• **WHAT YOU HAVE TO DO**
Please repeat only the stretch of records running from the first line through the line that contains "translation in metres".

[Records from a data collection]
=== Begin Enclosure ===

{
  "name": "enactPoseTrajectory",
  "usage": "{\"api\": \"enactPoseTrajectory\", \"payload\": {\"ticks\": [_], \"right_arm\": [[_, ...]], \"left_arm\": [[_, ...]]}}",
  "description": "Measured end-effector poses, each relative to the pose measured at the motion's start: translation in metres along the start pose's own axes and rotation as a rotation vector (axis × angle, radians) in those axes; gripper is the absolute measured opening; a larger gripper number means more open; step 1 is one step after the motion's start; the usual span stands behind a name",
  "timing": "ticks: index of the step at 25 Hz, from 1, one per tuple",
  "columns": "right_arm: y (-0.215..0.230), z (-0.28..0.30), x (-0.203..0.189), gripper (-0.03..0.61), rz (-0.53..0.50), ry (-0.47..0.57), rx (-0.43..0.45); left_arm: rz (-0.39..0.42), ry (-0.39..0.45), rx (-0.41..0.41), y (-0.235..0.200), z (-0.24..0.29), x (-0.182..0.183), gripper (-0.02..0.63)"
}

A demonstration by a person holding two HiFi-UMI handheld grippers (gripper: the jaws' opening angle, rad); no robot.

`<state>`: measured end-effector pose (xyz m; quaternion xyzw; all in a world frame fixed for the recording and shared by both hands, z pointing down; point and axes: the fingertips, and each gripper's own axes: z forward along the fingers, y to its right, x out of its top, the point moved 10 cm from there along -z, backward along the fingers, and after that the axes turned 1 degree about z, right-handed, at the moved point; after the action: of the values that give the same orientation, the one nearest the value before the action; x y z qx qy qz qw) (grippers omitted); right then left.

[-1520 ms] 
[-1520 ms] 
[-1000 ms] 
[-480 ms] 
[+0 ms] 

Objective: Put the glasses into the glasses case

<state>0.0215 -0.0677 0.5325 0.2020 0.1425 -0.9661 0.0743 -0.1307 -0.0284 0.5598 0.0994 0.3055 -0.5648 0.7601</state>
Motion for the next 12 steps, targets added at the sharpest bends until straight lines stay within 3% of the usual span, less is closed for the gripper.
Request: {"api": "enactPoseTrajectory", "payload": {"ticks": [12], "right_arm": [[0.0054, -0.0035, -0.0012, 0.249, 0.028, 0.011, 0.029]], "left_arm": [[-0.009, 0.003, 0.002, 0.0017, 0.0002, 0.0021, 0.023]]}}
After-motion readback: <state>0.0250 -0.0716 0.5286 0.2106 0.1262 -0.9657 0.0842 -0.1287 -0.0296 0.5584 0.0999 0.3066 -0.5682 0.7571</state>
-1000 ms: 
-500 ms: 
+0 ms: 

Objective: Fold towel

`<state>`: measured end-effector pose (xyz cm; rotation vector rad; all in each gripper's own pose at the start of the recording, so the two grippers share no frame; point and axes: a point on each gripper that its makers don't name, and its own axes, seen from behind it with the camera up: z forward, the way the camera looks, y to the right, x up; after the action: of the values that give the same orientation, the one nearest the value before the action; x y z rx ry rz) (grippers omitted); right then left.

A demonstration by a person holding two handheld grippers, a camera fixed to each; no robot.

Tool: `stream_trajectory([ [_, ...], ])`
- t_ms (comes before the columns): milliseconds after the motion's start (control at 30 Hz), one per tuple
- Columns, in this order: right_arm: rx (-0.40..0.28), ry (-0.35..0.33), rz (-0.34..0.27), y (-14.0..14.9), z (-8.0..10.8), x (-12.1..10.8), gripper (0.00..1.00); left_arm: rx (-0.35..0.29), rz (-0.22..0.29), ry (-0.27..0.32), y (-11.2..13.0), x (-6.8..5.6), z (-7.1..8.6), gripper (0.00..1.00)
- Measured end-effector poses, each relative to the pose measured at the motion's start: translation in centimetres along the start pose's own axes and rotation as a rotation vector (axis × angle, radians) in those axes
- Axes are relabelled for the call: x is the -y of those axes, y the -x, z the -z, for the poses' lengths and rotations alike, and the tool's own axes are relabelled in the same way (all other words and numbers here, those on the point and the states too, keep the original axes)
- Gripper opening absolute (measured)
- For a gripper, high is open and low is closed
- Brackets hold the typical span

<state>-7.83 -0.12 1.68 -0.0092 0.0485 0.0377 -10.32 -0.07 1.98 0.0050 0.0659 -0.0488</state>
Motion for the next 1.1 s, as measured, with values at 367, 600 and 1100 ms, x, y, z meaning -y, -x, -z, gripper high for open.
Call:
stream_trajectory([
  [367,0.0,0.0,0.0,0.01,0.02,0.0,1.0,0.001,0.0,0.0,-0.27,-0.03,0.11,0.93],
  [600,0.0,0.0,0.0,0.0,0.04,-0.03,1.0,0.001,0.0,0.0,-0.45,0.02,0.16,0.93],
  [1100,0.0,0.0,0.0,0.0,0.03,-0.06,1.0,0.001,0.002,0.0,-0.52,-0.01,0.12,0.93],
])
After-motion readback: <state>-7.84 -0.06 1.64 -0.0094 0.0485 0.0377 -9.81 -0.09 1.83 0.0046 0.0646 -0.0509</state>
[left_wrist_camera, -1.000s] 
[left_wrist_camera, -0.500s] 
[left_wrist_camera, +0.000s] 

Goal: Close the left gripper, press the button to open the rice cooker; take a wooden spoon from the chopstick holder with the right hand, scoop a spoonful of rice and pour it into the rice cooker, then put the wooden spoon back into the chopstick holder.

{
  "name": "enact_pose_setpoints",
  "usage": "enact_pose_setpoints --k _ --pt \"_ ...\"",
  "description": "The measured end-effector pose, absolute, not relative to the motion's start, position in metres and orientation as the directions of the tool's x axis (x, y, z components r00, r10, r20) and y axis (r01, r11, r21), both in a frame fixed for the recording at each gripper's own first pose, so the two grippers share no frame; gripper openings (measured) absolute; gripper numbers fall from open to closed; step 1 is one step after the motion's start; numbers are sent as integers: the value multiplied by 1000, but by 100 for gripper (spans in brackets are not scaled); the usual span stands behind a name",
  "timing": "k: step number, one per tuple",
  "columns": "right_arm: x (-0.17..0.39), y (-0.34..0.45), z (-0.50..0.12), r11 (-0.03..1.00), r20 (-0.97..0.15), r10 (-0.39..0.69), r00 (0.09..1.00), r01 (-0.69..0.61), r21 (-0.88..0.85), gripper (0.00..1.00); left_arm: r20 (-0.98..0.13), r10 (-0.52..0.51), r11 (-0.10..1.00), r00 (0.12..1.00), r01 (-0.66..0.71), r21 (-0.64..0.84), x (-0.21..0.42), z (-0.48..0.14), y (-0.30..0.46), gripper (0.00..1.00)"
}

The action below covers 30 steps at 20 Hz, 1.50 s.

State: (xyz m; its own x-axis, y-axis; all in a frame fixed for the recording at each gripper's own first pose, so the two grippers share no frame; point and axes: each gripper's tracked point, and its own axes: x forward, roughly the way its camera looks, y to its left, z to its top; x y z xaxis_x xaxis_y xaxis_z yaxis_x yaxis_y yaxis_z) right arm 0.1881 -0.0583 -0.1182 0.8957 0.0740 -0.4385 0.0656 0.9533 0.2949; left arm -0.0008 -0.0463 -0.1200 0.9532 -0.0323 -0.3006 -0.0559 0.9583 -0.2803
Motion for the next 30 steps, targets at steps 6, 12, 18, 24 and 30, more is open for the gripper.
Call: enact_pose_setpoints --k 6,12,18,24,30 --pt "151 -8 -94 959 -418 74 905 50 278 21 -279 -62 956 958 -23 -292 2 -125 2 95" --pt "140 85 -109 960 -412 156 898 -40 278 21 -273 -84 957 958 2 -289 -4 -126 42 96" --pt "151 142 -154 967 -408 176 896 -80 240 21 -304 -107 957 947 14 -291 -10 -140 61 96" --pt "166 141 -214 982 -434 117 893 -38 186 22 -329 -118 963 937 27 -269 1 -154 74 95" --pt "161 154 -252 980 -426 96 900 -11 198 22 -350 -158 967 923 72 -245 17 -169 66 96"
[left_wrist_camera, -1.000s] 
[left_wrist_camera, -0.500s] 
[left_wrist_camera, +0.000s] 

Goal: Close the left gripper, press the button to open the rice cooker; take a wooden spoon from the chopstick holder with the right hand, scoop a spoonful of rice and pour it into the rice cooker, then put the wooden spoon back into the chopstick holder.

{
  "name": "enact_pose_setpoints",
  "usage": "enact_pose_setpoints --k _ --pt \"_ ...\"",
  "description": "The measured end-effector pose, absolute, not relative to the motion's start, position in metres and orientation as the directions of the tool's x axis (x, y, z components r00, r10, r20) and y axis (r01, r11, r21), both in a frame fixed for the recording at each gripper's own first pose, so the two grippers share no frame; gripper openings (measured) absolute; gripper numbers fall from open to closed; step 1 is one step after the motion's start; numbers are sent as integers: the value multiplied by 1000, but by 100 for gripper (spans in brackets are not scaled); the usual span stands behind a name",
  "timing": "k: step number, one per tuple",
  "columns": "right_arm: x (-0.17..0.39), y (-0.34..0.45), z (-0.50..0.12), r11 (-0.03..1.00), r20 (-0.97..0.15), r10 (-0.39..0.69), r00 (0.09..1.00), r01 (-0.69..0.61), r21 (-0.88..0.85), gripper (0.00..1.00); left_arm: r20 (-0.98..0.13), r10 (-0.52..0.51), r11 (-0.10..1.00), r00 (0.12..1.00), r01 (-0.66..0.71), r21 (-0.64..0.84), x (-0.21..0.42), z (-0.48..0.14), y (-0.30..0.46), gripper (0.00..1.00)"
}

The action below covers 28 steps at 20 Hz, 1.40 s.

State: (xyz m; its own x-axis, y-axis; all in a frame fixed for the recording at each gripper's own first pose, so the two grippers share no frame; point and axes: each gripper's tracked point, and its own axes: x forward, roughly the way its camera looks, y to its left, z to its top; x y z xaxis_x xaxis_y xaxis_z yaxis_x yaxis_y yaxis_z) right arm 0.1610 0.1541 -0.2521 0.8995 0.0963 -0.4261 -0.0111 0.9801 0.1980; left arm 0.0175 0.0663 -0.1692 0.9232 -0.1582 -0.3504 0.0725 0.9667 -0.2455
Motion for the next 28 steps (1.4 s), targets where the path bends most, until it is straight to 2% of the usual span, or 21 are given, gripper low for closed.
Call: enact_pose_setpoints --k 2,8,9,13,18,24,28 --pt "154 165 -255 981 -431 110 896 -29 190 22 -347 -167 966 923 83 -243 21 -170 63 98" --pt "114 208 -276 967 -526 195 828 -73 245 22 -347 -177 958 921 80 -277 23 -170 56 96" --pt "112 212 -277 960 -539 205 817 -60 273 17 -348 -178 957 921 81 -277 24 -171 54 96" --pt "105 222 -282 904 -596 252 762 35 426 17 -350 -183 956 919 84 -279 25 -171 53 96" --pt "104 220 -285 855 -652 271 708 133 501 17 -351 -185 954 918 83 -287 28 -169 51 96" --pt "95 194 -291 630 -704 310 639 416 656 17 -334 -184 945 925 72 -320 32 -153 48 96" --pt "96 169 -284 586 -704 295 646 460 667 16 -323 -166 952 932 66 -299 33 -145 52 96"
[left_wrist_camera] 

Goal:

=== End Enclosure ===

• **RESULT OF THIS TASK**
{
  "name": "enactPoseTrajectory",
  "usage": "{\"api\": \"enactPoseTrajectory\", \"payload\": {\"ticks\": [_], \"right_arm\": [[_, ...]], \"left_arm\": [[_, ...]]}}",
  "description": "Measured end-effector poses, each relative to the pose measured at the motion's start: translation in metres along the start pose's own axes and rotation as a rotation vector (axis × angle, radians) in those axes; gripper is the absolute measured opening; a larger gripper number means more open; step 1 is one step after the motion's start; the usual span stands behind a name",

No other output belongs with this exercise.